Northern lampfish

Scientific classification
- Kingdom: Animalia
- Phylum: Chordata
- Class: Actinopterygii
- Order: Myctophiformes
- Family: Myctophidae
- Genus: Stenobrachius
- Species: S. leucopsarus
- Binomial name: Stenobrachius leucopsarus C. H. Eigenmann & Eigenmann, 1890

= Northern lampfish =

- Authority: C. H. Eigenmann & Eigenmann, 1890

Species of fish

The northern lampfish (Stenobrachius leucopsarus), also known as smallfin lanternfish, is a small oceanic fish in the family Myctophidae. First described by husband and wife ichthyologists Carl H. and Rosa Smith Eigenmann in 1890, it is named for the numerous small round photophores that line the ventral surface of its head and body.

==Description==

S. Leucopsarus are a blunt-nosed, relatively large-mouthed fish with small teeth and large eyes,. Their mouths have well-developed premaxillary, palatine, pterygoid and dentary teeth, as well as well-developed pharyngeal teeth and toothed gill rakers. S. Leucopsarus have gray to dark greenish blue pigmentation on its dorsal surface and are paler ventrally, with black on its fins and operculum. They also have gut melanophores with lateral spots at the pectoral fin base, midgut, and anus. Their fins consist of a dorsal fin near the midbody, an adipose fin, abdominal pelvic fins, and an anal fin below the dorsal fin. It has large scales that rub off easily. Adults can reach 13 centimeters (5 in) in length.

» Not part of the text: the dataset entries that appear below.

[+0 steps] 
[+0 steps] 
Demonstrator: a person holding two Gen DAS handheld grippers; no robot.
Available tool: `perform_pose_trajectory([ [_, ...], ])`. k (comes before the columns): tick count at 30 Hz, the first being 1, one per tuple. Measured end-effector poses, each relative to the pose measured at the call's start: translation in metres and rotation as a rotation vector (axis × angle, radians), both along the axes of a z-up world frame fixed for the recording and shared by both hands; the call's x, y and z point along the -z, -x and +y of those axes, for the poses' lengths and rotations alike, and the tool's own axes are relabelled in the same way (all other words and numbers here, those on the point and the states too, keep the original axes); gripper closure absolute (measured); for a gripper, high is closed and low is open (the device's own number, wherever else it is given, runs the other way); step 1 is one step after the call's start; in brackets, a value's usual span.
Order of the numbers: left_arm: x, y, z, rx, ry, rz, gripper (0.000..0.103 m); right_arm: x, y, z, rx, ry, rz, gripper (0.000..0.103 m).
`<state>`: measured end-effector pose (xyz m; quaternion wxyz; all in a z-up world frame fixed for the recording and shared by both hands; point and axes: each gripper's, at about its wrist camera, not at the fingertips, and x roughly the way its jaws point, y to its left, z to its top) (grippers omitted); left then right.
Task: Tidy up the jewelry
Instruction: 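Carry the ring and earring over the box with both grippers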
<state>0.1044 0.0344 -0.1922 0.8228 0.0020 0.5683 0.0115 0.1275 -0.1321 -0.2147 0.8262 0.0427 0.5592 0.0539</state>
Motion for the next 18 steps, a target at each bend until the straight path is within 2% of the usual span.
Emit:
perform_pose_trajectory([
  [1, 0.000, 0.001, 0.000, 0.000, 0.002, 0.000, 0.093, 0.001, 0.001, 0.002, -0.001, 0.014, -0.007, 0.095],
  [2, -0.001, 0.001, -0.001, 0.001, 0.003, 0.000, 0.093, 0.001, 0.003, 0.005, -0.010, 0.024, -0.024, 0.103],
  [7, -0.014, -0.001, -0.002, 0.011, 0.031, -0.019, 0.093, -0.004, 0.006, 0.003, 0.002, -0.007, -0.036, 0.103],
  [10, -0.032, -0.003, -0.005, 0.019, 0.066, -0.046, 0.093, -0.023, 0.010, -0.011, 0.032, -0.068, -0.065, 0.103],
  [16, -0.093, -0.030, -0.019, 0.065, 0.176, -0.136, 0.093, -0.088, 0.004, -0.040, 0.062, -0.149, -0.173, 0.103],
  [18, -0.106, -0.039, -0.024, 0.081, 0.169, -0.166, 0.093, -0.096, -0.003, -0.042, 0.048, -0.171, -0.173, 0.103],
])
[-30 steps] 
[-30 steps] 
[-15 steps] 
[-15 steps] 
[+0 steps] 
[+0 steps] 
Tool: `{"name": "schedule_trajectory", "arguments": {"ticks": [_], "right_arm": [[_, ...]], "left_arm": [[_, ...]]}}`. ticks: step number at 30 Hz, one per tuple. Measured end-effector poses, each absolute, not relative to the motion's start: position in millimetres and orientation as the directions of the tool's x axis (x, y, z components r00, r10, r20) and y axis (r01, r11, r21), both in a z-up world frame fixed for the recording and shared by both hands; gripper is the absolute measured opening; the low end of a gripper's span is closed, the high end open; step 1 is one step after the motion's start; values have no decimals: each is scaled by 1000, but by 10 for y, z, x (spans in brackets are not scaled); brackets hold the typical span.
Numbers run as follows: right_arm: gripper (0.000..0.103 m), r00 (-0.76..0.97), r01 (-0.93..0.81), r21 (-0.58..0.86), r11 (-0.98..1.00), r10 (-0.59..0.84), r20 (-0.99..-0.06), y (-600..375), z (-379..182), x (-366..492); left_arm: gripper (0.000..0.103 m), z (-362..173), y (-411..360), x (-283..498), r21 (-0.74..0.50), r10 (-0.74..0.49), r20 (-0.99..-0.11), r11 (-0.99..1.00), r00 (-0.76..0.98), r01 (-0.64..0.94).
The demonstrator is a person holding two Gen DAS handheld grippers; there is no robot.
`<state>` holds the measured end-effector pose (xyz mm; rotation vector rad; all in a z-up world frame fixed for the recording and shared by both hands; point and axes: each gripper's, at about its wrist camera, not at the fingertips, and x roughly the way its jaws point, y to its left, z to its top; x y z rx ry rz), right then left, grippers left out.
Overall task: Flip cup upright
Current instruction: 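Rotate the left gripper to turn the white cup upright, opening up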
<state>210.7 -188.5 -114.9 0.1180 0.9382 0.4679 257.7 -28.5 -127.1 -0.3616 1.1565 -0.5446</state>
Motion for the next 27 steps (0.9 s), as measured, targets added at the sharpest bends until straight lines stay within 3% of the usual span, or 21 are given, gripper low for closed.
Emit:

S. Leucopsarus appears similar to the Diphus theta but can be distinguished from them due to their lack of pigmentation at the caudal base and the number of postanal ventral melanophores present in both the larval and adult form.

== Taxonomy ==
S. Leucopsarus are members of the Myctophidae family, which are commonly referred to as Lanternfish. Myctophids are among the most abundant midwater fish, making up 60% of all deep sea biomass. This family of fish are defined by their blunted mouths, large eyes, and the presence of photophores along their head and the ventral surface of their body.

== Life History ==
S. Leucopsarus has an average lifespan of five years, but some individuals have lived up to eight. They reach sexual maturity around the age of four. Spawning season for the larvae is between the months of December through March, with the highest number of larvae being measured in January. Like most fish, it is oviparous

== Distribution ==
Found in the Pacific Ocean from Japan and Baja California to the Bering Sea, it is the most common species of lanternfish in the northwestern Pacific, and one of the most abundant larval fish in the California Current. Like all lanternfish, this is a deep sea species; it spends the day in the ocean's deeper bathypelagic and mesopelagic zones and ascends to or near the ocean's surface during the night. It is a cool-water fish.

The S. Leucopsarus are the most abundant of the myctophids, having an estimated biomass of 21 million tonnes in the Subarctic Pacific. The species is most abundantly found in the Bering Sea

== Migration Pattern ==
S. Leucopsarus  are made up of both migratory and nonmigratory individuals. Migratory individuals migrate at night from the mesopelagic depths to the near surface layers of the Bering Sea in order to feed. The migratory individuals were found in the upper 50m of Ocean off Oregon, 60m in the southern Bering Sea, and as shallow as 20m. Nonmigratory S. Leucopsarus remains in deep waters during all parts of the day.

== Diet ==
S. Leucopsarus diet primarily consists of ostracods, E.pacifica, and a variety of large copepods. They have also been found to eat fish eggs, zoea, amphipods, and smaller copepods in smaller quantities. Migratory and nonmigratory populations feed both during the daytime and the nighttime, but migratory populations are reported to have fuller stomachs at night than their nonmigratory counterparts. They are eaten by numerous predators, including fish such as salmon and tuna and birds such as the red-legged kittiwake.

== Conservation Status ==
Although myctophids are one of the most abundant groups of teleost, they are predicted to face distributional changes as a result of climate change. It is theorized that the lanternfish will migrate towards cooler climates as temperatures rise, which will negatively impact the trophic levels of the surrounding environment. Even though lanternfish are abundant and currently not endangered, they are still impacted by human pollution. Multiple studies have found plastic pieces in the stomachs of lanternfish, which negatively impacts digestion of the individuals, as well as contributing to the bio-accumulation of plastic in the ecosystem.